To me, Neil seemed amazingly unpretentious. If it had been left to him, I would not have known what a significant figure he is in twentieth century sociology. Yet, looking back at all he did, he must have been a professional virtuoso. Occasionally, he might mention some obligation to travel— on the program committee here at ISA, or to Berlin to give the Georg Simmel Lectures, or to a National Academy of Sciences meeting. Or he might mention an acquaintance from his long tenure with the Guggenheim Foundation or the Social Science Recearch Council, or Directorship of the Center for Advanced Studies in Behavioral Sciences. Or he might mention a project he was particularly engaged in- like a national report on terrorism, or a plan for the University of California in the coming century. And it's very fitting to be remembering Neil in Toronto: the Toronto meeting of his ASA presidency was a high point for both of us. (Also fittingly, when he was introduced as President of ASA, he was called "Bridge-builder par excellence.") Yet all this was a tiny fraction of all he contributed to the academy, mostly behind the scenes.
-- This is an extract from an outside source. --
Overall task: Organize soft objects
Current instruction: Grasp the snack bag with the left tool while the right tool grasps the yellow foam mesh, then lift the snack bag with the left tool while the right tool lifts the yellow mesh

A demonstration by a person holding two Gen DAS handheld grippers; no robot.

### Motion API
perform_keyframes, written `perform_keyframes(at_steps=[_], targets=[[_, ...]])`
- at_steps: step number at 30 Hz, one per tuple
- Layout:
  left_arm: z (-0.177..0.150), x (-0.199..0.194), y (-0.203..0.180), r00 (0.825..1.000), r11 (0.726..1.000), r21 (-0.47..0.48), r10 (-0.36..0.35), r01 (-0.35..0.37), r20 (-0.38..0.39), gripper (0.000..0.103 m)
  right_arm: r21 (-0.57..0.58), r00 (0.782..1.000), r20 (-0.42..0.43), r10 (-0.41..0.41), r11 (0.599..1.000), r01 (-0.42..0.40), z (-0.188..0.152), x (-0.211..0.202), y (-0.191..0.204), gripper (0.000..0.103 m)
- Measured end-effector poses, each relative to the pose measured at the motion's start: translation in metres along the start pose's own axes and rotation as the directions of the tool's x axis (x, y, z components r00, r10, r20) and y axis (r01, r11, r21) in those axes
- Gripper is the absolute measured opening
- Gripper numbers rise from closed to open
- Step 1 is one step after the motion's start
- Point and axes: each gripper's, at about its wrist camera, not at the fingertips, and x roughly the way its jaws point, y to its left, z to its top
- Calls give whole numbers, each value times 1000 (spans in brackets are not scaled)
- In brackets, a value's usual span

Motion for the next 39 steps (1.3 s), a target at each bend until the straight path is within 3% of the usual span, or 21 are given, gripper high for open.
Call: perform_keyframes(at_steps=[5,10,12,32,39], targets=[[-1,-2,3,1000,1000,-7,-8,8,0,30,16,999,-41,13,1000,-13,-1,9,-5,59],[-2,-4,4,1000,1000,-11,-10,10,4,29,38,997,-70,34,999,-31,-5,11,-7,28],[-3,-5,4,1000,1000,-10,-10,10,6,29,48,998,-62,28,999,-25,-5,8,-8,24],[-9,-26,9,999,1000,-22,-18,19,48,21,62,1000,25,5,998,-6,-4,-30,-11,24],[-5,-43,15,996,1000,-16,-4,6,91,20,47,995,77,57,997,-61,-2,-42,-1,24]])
He was similarly unpretentious about his scholarship. But ultimately, that is what we should remember most. He is gone, but we can and should still return to his writings with profit.The fact that he treated his retirement as a happy opportunity to write more books reminds us how important scholarship was to him. Here is Neil's voice, writing at the time of his retirement: "I think it will be more like a third career than a retirement".

And so it was. Overall, his contributions covered a vast terrain, because he was always pleased to think about a new problem, or rethink an earlier position. We all have our particular interests, but Neil wrote a lot that any sociologist can profit from, whatever their interests. I still find his early Comparative Methods in the Social Sciences useful for my students. Among his later works, I remember his particular delight in The Odyssey Experience, describing a pervasive and influential social process broadly applicable to many arenas of contemporary life.
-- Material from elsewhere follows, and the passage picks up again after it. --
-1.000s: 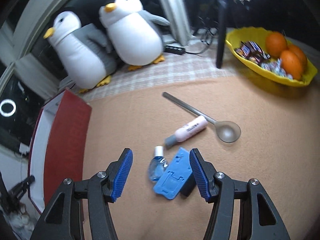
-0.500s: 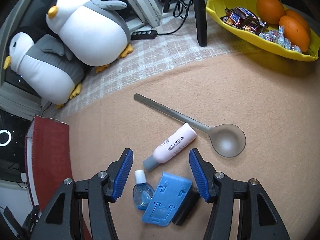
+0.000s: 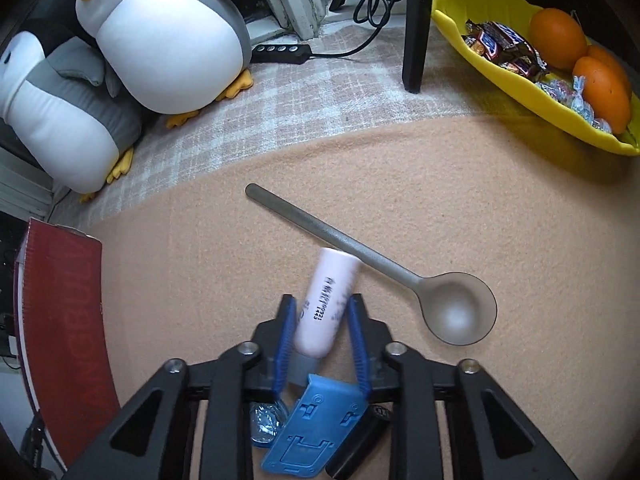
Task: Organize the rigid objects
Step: 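Grasp the pink tube with the right gripper and lift it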
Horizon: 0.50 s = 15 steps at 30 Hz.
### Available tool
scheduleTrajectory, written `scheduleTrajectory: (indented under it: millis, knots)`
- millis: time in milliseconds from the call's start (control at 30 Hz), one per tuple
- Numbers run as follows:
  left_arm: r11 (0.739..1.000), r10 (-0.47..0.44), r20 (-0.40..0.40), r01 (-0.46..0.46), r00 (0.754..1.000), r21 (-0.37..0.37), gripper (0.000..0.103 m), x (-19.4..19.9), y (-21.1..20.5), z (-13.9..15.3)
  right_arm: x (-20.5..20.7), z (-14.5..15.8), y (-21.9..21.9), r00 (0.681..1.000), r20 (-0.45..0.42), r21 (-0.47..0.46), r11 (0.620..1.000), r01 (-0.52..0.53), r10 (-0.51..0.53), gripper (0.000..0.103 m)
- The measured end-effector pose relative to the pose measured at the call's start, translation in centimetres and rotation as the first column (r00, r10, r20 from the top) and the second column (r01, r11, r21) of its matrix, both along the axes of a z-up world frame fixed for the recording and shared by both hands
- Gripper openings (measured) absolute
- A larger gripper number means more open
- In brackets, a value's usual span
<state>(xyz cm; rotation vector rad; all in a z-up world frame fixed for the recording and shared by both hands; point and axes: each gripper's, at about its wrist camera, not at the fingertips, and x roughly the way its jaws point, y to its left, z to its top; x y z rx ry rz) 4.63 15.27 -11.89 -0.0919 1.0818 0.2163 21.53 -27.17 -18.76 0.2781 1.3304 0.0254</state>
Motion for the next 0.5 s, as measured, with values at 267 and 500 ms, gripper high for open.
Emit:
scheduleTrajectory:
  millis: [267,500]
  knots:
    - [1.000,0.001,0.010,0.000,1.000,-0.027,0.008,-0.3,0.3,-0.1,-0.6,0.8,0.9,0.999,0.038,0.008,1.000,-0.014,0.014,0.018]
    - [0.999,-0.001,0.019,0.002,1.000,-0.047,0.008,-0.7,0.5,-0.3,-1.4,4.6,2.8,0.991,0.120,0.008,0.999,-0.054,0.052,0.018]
I also think—and I emphasize this—every sociologist should read his article "The rational and the ambivalent in the social sciences", his presidential address for ASA, which was the culmination of a series of more obscure but important articles over the years offering a sustained critique of rational choice.

And every student should read his short book «Problematics of Sociology: The Georg Simmel Lectures» for really lucid and balanced map of the field, of the sort that only Neil could provide. Neil's wise reflections on the scope and inherent tensions of our discipline, and the forces that shape it, are explored in more depth in one of his very last books, Getting Sociology Right: A Half-Century of Reflections. That includes the wonderful essay "Sociology as Science, Humanism and Art"- another required reading.

So I am grateful to remember Neil's support and friendship through the years, and even more, for the distinctive voice he offered to sociology. And I ask you all to look more at this voice. Thank you.